Q: You said you have a few hundred customers. What’s the hardest thing about selling SnapStream?
A: We’ve been a small team up until now, so that’s part of it. We’re in the process of growing the team. We just hired a new VP of sales and and he’s taken over the sales team.
We shifted our business model to an annual recurring revenue model about two years ago and that’s worked really well. We’ve intentionally done a lot more advertising. We’re going to more and more trade shows and I think year over year, we’ve grown about 40 percent. We’ve been profitable for many years, but the growth of revenues allowed us to make more investments in the company.
Q: So you’re an investor yourself. What kind of company interests you?
A: Well, first of all, I really have shifted my focus to SnapStream. I have really backed off of investing in the last 12 months to focus on running SnapStream, building out the leadership team here. I’ve been very actively saying “no” to investing.

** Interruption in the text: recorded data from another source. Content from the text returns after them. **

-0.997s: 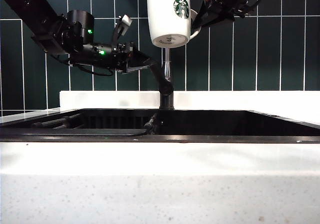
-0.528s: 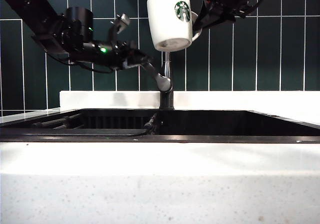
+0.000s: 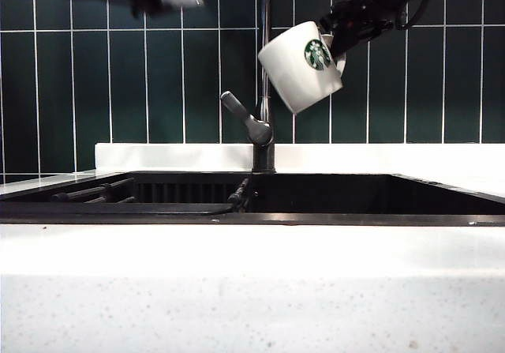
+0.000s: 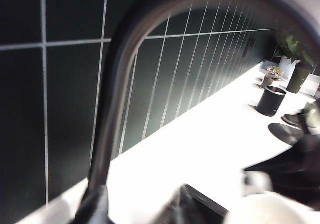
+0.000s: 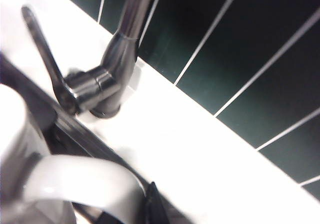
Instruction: Pick up the mug next to the sink, go to the faucet to get some water, pour the water into the sink, and finally put the mug back to its place.
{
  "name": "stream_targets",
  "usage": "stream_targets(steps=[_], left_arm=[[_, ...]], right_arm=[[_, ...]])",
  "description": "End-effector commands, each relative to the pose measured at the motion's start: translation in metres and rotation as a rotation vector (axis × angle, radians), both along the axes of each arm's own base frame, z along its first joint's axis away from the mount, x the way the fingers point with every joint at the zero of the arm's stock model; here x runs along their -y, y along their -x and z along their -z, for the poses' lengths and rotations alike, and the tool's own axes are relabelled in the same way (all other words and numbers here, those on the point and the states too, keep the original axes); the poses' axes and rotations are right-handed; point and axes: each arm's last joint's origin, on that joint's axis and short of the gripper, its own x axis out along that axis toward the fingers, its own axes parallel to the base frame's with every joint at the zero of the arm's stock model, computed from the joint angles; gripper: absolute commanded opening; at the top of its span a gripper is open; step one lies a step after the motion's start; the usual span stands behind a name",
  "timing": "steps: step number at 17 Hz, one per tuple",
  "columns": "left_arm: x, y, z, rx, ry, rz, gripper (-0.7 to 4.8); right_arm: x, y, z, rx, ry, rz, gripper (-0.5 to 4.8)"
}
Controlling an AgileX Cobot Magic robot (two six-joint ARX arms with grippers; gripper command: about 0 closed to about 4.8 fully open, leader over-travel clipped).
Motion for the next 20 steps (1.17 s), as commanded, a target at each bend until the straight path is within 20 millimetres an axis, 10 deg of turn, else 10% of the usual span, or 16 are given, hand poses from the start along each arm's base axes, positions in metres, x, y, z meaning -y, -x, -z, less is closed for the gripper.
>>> stream_targets(steps=[1,8,20], left_arm=[[-0.012,0.03,-0.023,-0.013,-0.077,-0.011,1.09],[-0.026,0.1,-0.029,-0.156,-0.423,-0.067,0.41],[-0.031,0.118,-0.026,-0.296,-0.508,-0.16,-0.06]], right_arm=[[0.001,0.001,-0.016,0.121,0.066,0.016,-0.01],[0.006,0.002,-0.011,0.133,0.393,0.073,-0.01],[0.005,0.001,-0.01,0.211,0.785,-0.061,-0.01]])
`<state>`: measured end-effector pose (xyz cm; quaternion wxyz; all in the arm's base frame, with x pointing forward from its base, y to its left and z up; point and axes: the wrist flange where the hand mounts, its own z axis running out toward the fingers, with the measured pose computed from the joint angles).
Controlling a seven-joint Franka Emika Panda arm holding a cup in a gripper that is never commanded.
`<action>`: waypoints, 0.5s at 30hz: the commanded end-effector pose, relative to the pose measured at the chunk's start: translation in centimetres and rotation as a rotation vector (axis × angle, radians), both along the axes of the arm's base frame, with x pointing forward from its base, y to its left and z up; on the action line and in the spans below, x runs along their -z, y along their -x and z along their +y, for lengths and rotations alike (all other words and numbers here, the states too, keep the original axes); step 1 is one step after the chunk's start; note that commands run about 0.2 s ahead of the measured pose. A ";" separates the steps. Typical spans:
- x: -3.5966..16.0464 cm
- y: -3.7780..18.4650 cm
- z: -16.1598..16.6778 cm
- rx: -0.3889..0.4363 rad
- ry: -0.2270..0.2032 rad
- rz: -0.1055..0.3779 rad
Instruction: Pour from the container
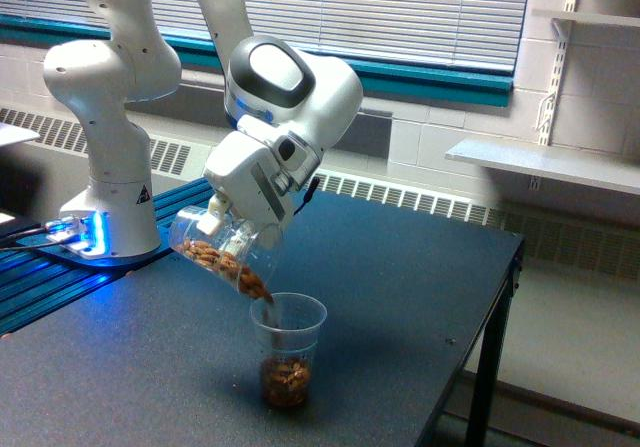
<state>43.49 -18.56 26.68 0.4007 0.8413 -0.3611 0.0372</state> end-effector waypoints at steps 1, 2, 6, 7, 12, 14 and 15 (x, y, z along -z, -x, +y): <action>-0.1 -0.2 -0.1 -0.014 -0.004 0.034; -0.1 -0.2 -0.1 -0.013 -0.003 0.036; -0.3 -0.4 -0.2 -0.016 0.002 0.043; -0.3 -0.4 -0.3 -0.018 0.005 0.045; -0.5 -0.7 -0.4 -0.019 0.009 0.051; -0.5 -0.7 -0.5 -0.019 0.011 0.052; -0.5 -0.8 -0.5 -0.019 0.012 0.053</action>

I actually was only spending a day a week at SnapStream in my late 30s, from 2011 to 2015. I had promoted somebody here to be president of the company and he was running the company day to day.
I turned 40 and I was like, “Hey, what am I doing? Let me go back and run that company that I built. Let me see what I can do with it.” I came back full time and that’s driven a lot of the growth that I mentioned. I’ve been having fun; we’ve continued to grow and I decided I would like to say no to things. I’m building this Houston tech company right now.